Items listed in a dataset
-*-*-

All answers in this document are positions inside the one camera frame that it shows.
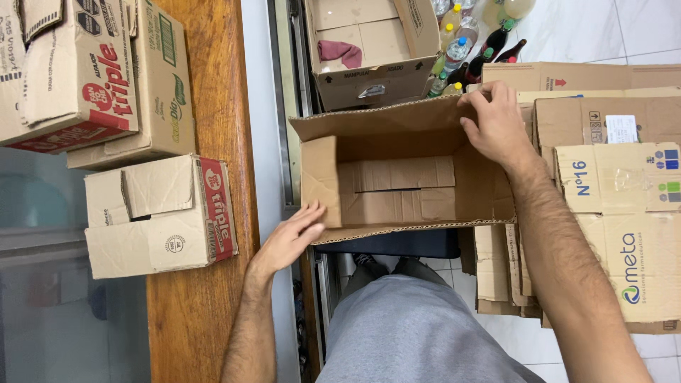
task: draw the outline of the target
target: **wooden counter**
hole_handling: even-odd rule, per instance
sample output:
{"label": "wooden counter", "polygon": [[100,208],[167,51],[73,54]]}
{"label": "wooden counter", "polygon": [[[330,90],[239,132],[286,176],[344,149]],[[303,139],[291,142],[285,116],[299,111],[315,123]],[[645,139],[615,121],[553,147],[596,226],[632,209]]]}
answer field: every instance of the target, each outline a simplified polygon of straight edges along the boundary
{"label": "wooden counter", "polygon": [[187,31],[198,151],[227,162],[240,254],[146,278],[151,379],[218,382],[246,265],[259,247],[241,3],[154,1]]}

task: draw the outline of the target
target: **red printed label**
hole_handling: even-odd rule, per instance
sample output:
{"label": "red printed label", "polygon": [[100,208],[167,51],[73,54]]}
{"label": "red printed label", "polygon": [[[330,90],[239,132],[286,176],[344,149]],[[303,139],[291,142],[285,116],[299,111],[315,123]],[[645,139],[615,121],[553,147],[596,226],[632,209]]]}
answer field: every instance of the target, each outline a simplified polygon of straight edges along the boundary
{"label": "red printed label", "polygon": [[7,146],[38,153],[51,153],[115,136],[128,129],[128,120],[98,110],[90,110],[89,121]]}
{"label": "red printed label", "polygon": [[200,157],[206,212],[206,236],[210,260],[223,260],[233,255],[232,223],[229,220],[227,185],[219,161]]}

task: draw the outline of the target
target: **green bottle cap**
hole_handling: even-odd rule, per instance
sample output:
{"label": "green bottle cap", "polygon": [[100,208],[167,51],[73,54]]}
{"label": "green bottle cap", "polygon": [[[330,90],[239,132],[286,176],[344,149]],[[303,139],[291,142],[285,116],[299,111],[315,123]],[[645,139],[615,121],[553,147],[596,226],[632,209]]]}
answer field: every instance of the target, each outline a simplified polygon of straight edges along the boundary
{"label": "green bottle cap", "polygon": [[506,20],[506,22],[504,22],[504,29],[510,31],[511,29],[513,29],[513,27],[515,25],[516,25],[516,21],[514,19],[510,18],[510,19]]}

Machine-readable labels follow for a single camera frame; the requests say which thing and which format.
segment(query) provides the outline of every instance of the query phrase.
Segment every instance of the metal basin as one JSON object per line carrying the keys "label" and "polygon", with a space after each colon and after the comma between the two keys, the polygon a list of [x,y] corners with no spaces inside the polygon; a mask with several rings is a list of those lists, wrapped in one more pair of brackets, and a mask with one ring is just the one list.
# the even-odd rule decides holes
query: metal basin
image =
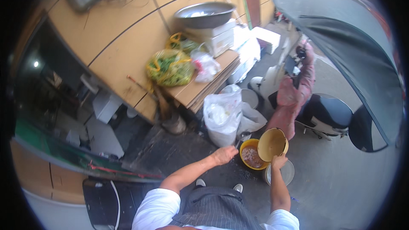
{"label": "metal basin", "polygon": [[187,28],[216,28],[227,23],[236,7],[225,2],[206,2],[187,6],[175,13]]}

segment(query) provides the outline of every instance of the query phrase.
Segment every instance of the pink cloth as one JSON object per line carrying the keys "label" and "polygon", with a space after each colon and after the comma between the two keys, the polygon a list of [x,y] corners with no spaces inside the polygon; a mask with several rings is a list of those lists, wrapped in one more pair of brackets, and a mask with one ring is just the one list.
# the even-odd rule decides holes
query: pink cloth
{"label": "pink cloth", "polygon": [[300,69],[299,74],[301,75],[301,79],[298,90],[295,89],[291,77],[285,75],[280,82],[276,111],[266,128],[266,130],[274,127],[280,128],[288,140],[294,137],[295,118],[297,118],[301,107],[310,97],[314,87],[315,69],[313,49],[309,44],[306,45],[306,49],[307,56]]}

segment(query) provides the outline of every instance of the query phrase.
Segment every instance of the spoon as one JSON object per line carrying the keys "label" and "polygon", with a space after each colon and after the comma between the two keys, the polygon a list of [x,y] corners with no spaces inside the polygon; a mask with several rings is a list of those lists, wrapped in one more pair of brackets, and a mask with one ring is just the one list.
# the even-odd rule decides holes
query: spoon
{"label": "spoon", "polygon": [[238,148],[238,144],[240,143],[240,141],[241,141],[241,142],[247,141],[247,140],[249,140],[249,139],[251,138],[251,136],[252,136],[252,133],[249,132],[249,131],[244,131],[244,132],[242,132],[242,133],[238,136],[238,141],[237,141],[237,143],[236,143],[236,148]]}

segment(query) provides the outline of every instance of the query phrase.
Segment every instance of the black apron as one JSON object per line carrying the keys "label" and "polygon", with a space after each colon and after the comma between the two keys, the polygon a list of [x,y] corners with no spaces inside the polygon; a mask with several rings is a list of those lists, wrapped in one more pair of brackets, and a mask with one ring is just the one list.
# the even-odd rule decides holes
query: black apron
{"label": "black apron", "polygon": [[232,230],[262,230],[245,207],[243,195],[231,188],[200,187],[186,200],[182,214],[169,225],[212,226]]}

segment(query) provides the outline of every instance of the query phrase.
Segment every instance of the shoe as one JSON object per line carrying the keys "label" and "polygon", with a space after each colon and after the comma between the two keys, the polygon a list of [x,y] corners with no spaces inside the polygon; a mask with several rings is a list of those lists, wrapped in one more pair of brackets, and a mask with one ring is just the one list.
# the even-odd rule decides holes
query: shoe
{"label": "shoe", "polygon": [[243,192],[243,185],[242,184],[237,184],[233,187],[233,190],[236,190],[237,192],[241,193]]}
{"label": "shoe", "polygon": [[197,181],[196,181],[196,186],[198,186],[198,185],[200,185],[200,186],[202,186],[202,187],[205,187],[205,186],[206,186],[206,183],[205,183],[205,181],[202,180],[201,178],[198,178]]}

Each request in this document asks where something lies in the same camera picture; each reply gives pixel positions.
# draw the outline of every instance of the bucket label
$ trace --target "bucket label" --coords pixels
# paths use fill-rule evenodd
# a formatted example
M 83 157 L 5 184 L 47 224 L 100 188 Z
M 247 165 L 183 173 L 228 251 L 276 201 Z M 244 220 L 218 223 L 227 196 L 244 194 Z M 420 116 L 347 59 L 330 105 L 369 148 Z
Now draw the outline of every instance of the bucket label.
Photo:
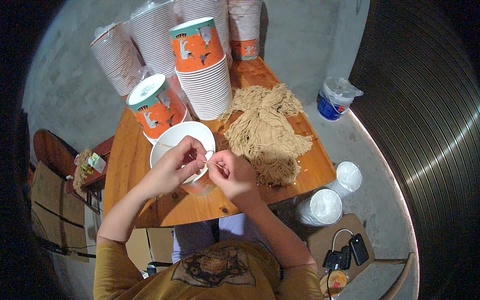
M 318 112 L 327 120 L 330 121 L 335 121 L 338 120 L 341 116 L 342 113 L 347 110 L 348 108 L 340 106 L 340 105 L 333 105 L 330 104 L 328 100 L 323 98 L 321 95 L 318 95 L 318 104 L 317 104 L 317 110 Z

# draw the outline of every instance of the stack of paper bowls
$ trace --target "stack of paper bowls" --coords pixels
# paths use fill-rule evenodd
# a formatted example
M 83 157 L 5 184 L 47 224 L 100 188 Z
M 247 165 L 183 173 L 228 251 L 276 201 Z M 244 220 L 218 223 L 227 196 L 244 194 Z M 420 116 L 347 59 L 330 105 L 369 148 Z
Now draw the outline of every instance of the stack of paper bowls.
M 233 56 L 252 60 L 258 56 L 260 0 L 228 0 L 230 38 Z
M 149 8 L 130 18 L 133 39 L 154 74 L 168 75 L 175 70 L 168 30 L 176 24 L 172 1 Z
M 232 102 L 227 57 L 212 17 L 185 22 L 170 29 L 175 71 L 193 113 L 215 120 Z
M 128 96 L 127 105 L 143 128 L 145 137 L 153 144 L 168 128 L 192 120 L 186 106 L 162 74 L 140 82 Z
M 126 96 L 137 84 L 135 76 L 141 67 L 138 52 L 127 38 L 122 23 L 116 23 L 96 38 L 90 48 L 119 96 Z
M 175 10 L 182 22 L 213 17 L 223 52 L 230 55 L 227 0 L 176 0 Z

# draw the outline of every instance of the cartoon illustration
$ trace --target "cartoon illustration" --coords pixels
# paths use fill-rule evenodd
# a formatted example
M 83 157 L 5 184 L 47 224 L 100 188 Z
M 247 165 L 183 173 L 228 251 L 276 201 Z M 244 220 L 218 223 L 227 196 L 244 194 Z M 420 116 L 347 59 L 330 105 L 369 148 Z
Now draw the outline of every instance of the cartoon illustration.
M 157 120 L 150 120 L 150 115 L 152 114 L 151 112 L 149 112 L 148 114 L 147 112 L 143 112 L 142 114 L 145 117 L 145 121 L 147 121 L 148 127 L 153 129 L 157 127 L 157 125 L 160 125 Z
M 171 280 L 195 287 L 213 288 L 223 283 L 255 286 L 247 254 L 236 247 L 205 249 L 182 260 Z
M 212 34 L 210 33 L 210 25 L 197 29 L 198 35 L 202 36 L 202 40 L 205 42 L 205 49 L 208 49 L 208 42 L 212 40 Z
M 255 51 L 255 46 L 248 46 L 248 47 L 245 47 L 245 50 L 247 50 L 247 56 L 250 56 L 250 55 L 254 55 L 251 53 L 251 51 Z
M 185 49 L 185 45 L 188 41 L 180 41 L 180 56 L 181 59 L 186 60 L 188 57 L 192 57 L 192 53 Z
M 170 117 L 170 119 L 167 120 L 167 124 L 172 127 L 173 126 L 173 116 L 174 114 Z
M 156 98 L 157 101 L 160 102 L 161 104 L 165 105 L 169 110 L 170 110 L 170 98 L 167 95 L 162 95 L 163 93 L 160 93 Z
M 202 60 L 202 65 L 205 65 L 205 60 L 207 59 L 208 54 L 210 54 L 210 52 L 205 53 L 205 55 L 200 55 L 200 59 Z
M 185 45 L 188 43 L 188 41 L 185 41 L 184 39 L 187 38 L 186 33 L 180 33 L 176 35 L 177 39 L 180 42 L 180 57 L 183 60 L 188 59 L 189 57 L 193 57 L 192 53 L 185 49 Z

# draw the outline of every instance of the white paper bowl
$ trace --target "white paper bowl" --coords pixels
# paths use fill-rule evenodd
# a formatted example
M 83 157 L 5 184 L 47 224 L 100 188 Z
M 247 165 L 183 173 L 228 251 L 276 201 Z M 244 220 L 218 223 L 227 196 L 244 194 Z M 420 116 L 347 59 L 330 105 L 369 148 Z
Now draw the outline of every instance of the white paper bowl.
M 165 145 L 176 146 L 187 135 L 199 140 L 204 146 L 205 150 L 212 150 L 215 152 L 215 139 L 213 138 L 212 132 L 202 123 L 195 121 L 182 122 L 171 128 L 168 128 L 164 133 L 162 133 L 157 141 Z M 155 143 L 152 148 L 152 152 L 150 152 L 150 168 L 153 168 L 153 166 L 157 163 L 157 161 L 160 160 L 166 151 L 168 151 L 167 147 L 160 146 L 159 144 Z M 207 160 L 212 157 L 212 151 L 207 152 Z M 205 166 L 200 170 L 200 175 L 193 174 L 183 183 L 185 184 L 199 180 L 207 172 L 207 170 L 208 169 Z

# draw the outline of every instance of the white plastic bucket
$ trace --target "white plastic bucket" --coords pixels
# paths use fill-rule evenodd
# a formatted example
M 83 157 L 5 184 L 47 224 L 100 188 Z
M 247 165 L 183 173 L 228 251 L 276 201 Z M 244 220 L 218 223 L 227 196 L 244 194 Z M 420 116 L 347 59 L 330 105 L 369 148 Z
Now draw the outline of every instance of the white plastic bucket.
M 332 190 L 319 190 L 298 204 L 297 217 L 303 224 L 312 226 L 333 224 L 342 217 L 342 201 Z
M 317 110 L 328 121 L 336 121 L 350 108 L 350 104 L 363 92 L 347 79 L 327 77 L 317 97 Z
M 335 181 L 325 186 L 335 191 L 340 198 L 343 198 L 358 190 L 361 181 L 362 176 L 359 168 L 349 161 L 344 161 L 336 167 Z

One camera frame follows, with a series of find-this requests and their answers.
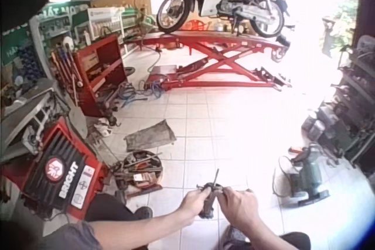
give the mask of handheld tool
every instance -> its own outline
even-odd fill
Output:
[[[203,187],[200,187],[200,186],[197,185],[197,188],[199,188],[201,190],[204,190],[204,189],[206,189],[208,187],[211,188],[211,193],[204,200],[203,209],[199,213],[199,217],[202,218],[202,219],[212,219],[213,218],[213,207],[212,207],[212,205],[213,205],[213,203],[215,201],[215,198],[216,198],[215,191],[221,190],[223,188],[221,185],[219,185],[219,184],[216,183],[218,173],[219,173],[219,170],[217,169],[216,170],[215,179],[214,179],[214,181],[212,183],[207,183]]]

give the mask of red motorcycle lift
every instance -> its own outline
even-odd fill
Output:
[[[262,52],[265,48],[271,48],[272,52],[284,50],[287,47],[277,43],[270,42],[258,36],[236,36],[227,32],[211,31],[178,31],[166,35],[163,33],[149,33],[143,38],[134,39],[130,43],[136,43],[142,48],[142,45],[156,45],[160,48],[161,44],[176,43],[188,46],[189,49],[195,49],[207,57],[191,63],[185,67],[156,66],[152,69],[146,84],[162,82],[164,90],[170,90],[177,87],[274,87],[277,85],[291,86],[287,81],[278,74],[271,74],[264,68],[261,70],[247,70],[236,63],[236,60],[249,54]],[[218,51],[215,47],[208,47],[208,44],[220,44],[225,46]],[[224,54],[230,51],[237,51],[238,54],[226,57]],[[205,65],[210,59],[217,60],[208,67]],[[249,78],[249,82],[243,81],[197,81],[195,78],[207,73],[234,73]]]

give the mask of power tool
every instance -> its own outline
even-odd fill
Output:
[[[321,147],[317,143],[310,143],[291,159],[293,166],[302,167],[299,173],[288,175],[292,190],[291,197],[303,197],[305,193],[309,196],[308,199],[300,200],[298,206],[306,206],[329,197],[328,190],[318,191],[318,187],[322,184],[322,175],[316,160],[321,155]]]

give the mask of shoe
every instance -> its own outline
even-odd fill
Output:
[[[246,240],[248,240],[247,237],[241,231],[230,225],[224,235],[223,249],[229,249],[233,245],[249,244]]]
[[[150,207],[142,206],[135,210],[134,215],[139,220],[151,219],[154,216],[154,212],[152,212],[152,209]]]

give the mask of red stand
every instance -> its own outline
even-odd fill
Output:
[[[277,42],[270,42],[266,39],[256,36],[234,36],[224,32],[175,32],[172,35],[153,33],[146,35],[143,40],[134,40],[139,44],[166,44],[170,42],[181,43],[190,49],[195,49],[207,57],[189,64],[186,67],[177,66],[159,66],[154,67],[146,83],[151,84],[155,81],[163,81],[162,87],[165,90],[176,87],[276,87],[274,78],[282,83],[289,85],[280,77],[263,76],[260,71],[250,71],[236,63],[236,60],[248,56],[249,54],[262,52],[265,48],[271,48],[272,51],[285,48]],[[203,42],[210,44],[221,43],[225,45],[221,51],[215,47],[207,47]],[[224,54],[230,51],[237,51],[232,57],[226,57]],[[218,62],[205,67],[210,59]],[[222,66],[228,66],[230,69],[223,69]],[[195,78],[207,73],[234,73],[249,78],[249,82],[242,81],[197,81]]]

-*-*-

Directions for this task
Say, as a bare number, how many lines of the data hold the string "pixels".

Response to the task
5